Highlights & Insights¶

Operationalizing "Functional Specialization": By using simple metrics like "masking loss increment" and "first-order Taylor unit importance," the model quantifies which parameters are untouchable and uses this to drive both expansion and optimization—a unified and cost-effective approach.
Identity Copy + FPI Zero-Init is elegant: Copying layers instead of random initialization, combined with zeroed output projections, preserves initial output, providing new capacity without perturbing existing abilities.
Learning rate as "soft freezing": The formula \(lr_U=2(1-I_{\text{unit}})lr_{\text{base}}\) treats "protection vs. learning" as a continuous spectrum, which is more nuanced than hard freezing/tuning, and the coefficient 2 ensures no heavy hyperparameter retuning for LR.
Theoretical Forgetfulness Guarantees: Appendices prove that "expanding least important layers" and "LR inversely proportional to importance" minimize forgetting risks and upper bounds, respectively, providing sound theoretical support for empirical designs.

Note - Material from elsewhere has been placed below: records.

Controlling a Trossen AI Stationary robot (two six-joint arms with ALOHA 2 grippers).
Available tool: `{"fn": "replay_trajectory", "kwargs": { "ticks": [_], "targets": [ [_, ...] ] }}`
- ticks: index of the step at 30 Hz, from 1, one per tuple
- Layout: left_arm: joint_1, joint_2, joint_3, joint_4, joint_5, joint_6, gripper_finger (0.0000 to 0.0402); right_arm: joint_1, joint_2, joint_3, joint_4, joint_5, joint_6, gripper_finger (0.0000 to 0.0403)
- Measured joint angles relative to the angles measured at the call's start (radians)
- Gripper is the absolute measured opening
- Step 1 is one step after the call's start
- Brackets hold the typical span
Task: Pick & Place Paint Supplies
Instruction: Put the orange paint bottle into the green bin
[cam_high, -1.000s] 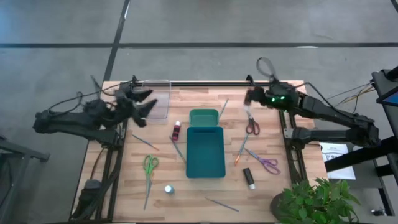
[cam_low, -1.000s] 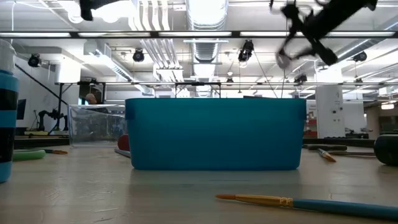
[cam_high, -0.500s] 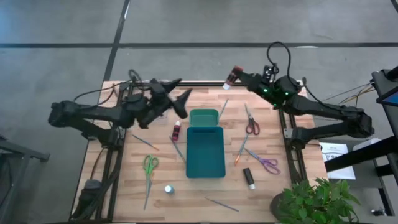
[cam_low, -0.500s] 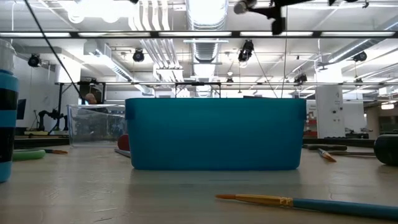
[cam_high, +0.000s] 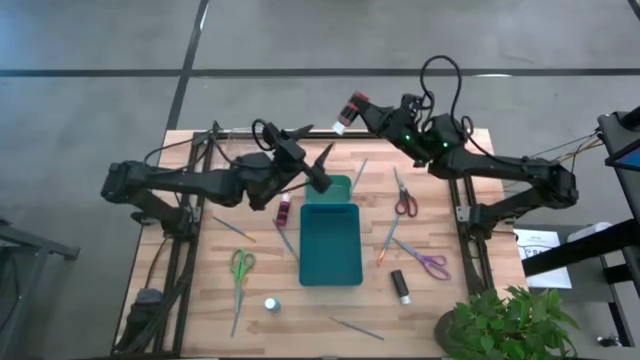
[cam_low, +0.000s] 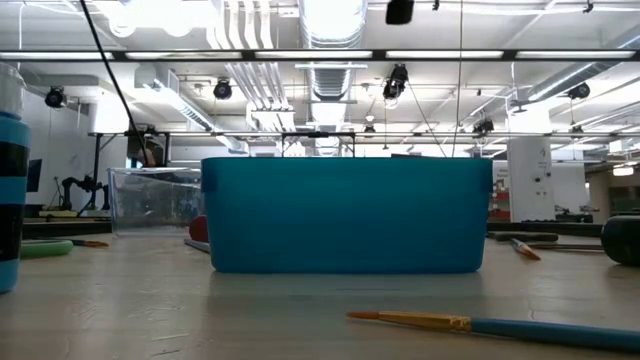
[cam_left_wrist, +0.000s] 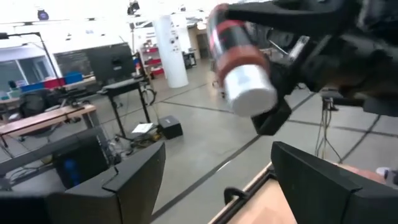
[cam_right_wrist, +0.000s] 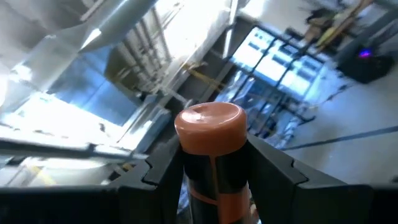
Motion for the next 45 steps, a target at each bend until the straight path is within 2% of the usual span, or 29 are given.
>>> {"fn": "replay_trajectory", "kwargs": {
  "ticks": [8,13,22,37,45],
  "targets": [
    [-0.003,0.004,-0.001,0.067,0.037,0.003,0.0301,0.006,0.086,0.091,0.001,-0.102,0.013,0.0148],
    [-0.005,0.004,-0.001,0.084,0.054,0.004,0.0301,0.006,0.119,0.098,0.024,-0.126,0.028,0.0148],
    [-0.005,-0.008,-0.001,0.092,0.054,0.0,0.0295,0.006,0.105,0.065,0.042,-0.127,0.041,0.0148],
    [-0.004,-0.008,-0.001,0.091,0.092,-0.008,0.0183,0.006,0.103,0.065,0.046,-0.124,0.042,0.0148],
    [-0.003,-0.008,-0.002,0.09,0.114,-0.031,0.0166,0.01,0.103,0.065,0.064,-0.131,0.042,0.0148]
  ]
}}
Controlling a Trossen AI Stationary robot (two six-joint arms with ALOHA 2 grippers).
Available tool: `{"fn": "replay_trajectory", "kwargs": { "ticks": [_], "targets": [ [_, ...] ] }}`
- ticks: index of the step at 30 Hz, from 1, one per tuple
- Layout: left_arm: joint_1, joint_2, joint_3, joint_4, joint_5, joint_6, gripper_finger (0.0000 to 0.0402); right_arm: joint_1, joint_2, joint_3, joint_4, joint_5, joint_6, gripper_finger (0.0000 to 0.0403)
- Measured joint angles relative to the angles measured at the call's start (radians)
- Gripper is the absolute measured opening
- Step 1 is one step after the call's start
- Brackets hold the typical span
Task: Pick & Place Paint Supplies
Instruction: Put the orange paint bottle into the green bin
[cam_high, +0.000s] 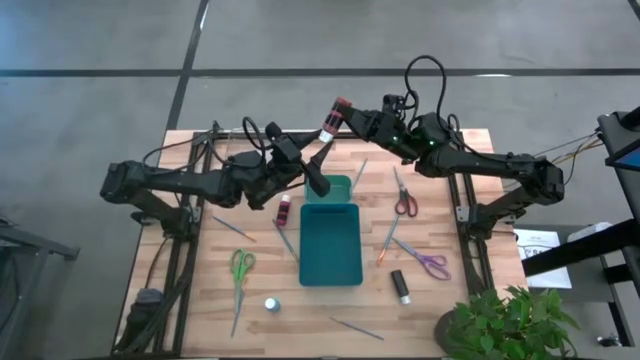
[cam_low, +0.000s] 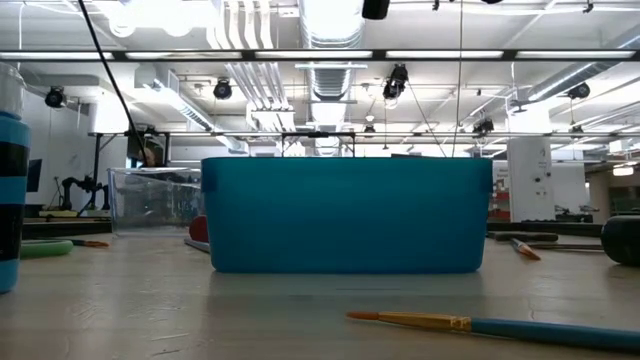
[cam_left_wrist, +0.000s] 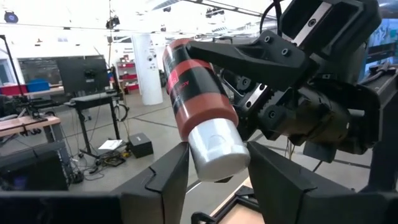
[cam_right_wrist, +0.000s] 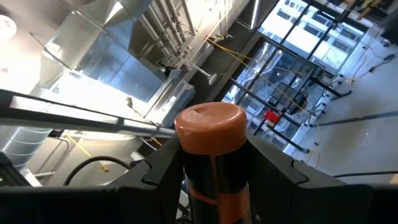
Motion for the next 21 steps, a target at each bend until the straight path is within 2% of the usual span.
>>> {"fn": "replay_trajectory", "kwargs": {
  "ticks": [14,21],
  "targets": [
    [0.002,0.0,-0.001,-0.006,-0.028,-0.031,0.0163,0.007,0.002,-0.001,-0.002,-0.005,-0.004,0.0148],
    [0.002,-0.004,-0.001,-0.012,-0.035,-0.056,0.0118,0.013,0.002,-0.001,-0.002,-0.007,-0.007,0.0148]
  ]
}}
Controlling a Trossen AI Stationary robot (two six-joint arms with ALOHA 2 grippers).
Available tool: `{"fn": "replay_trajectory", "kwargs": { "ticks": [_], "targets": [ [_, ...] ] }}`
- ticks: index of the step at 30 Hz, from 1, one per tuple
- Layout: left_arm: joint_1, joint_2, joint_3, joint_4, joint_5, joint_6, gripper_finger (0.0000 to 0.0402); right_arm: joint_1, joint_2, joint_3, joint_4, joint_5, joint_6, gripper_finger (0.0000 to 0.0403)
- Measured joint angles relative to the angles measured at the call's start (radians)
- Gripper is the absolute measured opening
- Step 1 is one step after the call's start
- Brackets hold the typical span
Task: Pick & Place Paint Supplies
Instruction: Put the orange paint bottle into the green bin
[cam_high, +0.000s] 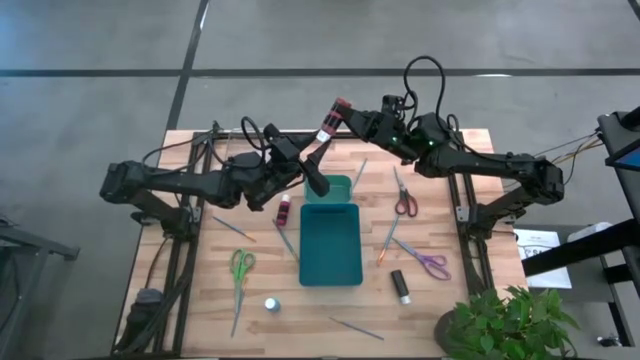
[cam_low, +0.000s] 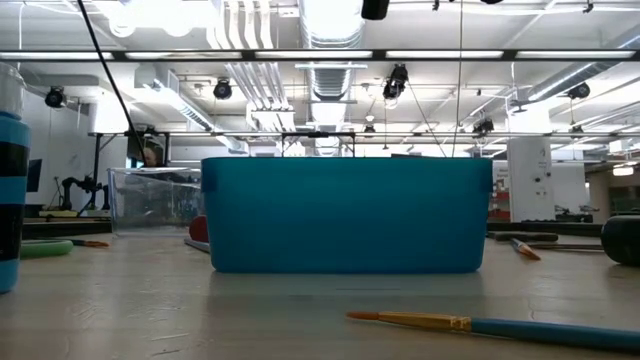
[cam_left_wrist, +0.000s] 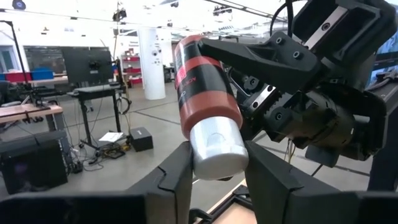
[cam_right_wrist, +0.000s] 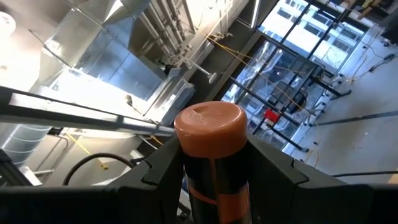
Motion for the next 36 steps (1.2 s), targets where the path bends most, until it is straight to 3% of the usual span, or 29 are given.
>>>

Limitations & Future Work¶

The importance probe relies on a manually constructed "general competence probing corpus." Its coverage directly determines the reliability of importance estimates; corpus bias may cause misjudgment of critical regions.
Only verified in Math and Medical domains using Qwen3/LLaMA backbones. Generalizability to long-tail domains (law, code) or larger scales remains to be tested.
Unit granularity (attention/MLP/norm) is pre-defined; the impact of finer or coarser divisions was not explored. The frequency of periodic recalculation of unit importance is also a hyperparameter.
The number of expansion layers \(k\) is a hyperparameter. The paper does not fully discuss the relationship between \(k\) and domain difficulty/data volume; automatic selection of \(k\) is a direction for improvement.

vs LLaMA-Pro: Both use layer expansion, but LLaMA-Pro uses uniform insertion and indiscriminate tuning. ADEPT expands only the least important layers and uses unit-wise importance-based LRs. The "Uniform Expansion" ablation shows this strategy is significantly inferior.
vs Replay: Replay relies on mixing general data to preserve knowledge without increasing capacity, failing to resolve the injection/retention conflict. ADEPT uses expansion to create independent capacity, structurally decoupling the domains.
vs PT-LoRA / TaSL: LoRA-based methods update fewer low-rank parameters, offering parameter efficiency but limited capacity. TaSL further decouples LoRA by layer for multi-tasking. ADEPT is more stable for both domain and general tasks and saves training time.

Rating¶

Novelty: ⭐⭐⭐⭐⭐ Extends functional specialization to both expansion and optimization; Identity Copy + Unit-wise inverse LR is a clear and novel combination.
Experimental Thoroughness: ⭐⭐⭐⭐ Four backbones across two domains with ablation, activation analysis, and theory, though domain variety is somewhat limited.
Writing Quality: ⭐⭐⭐⭐⭐ Logical flow from probe observations to methodology is smooth, with clear charts.
Value: ⭐⭐⭐⭐⭐ Tuning 15% parameters in half the time while improving both domain and general results offers strong engineering utility.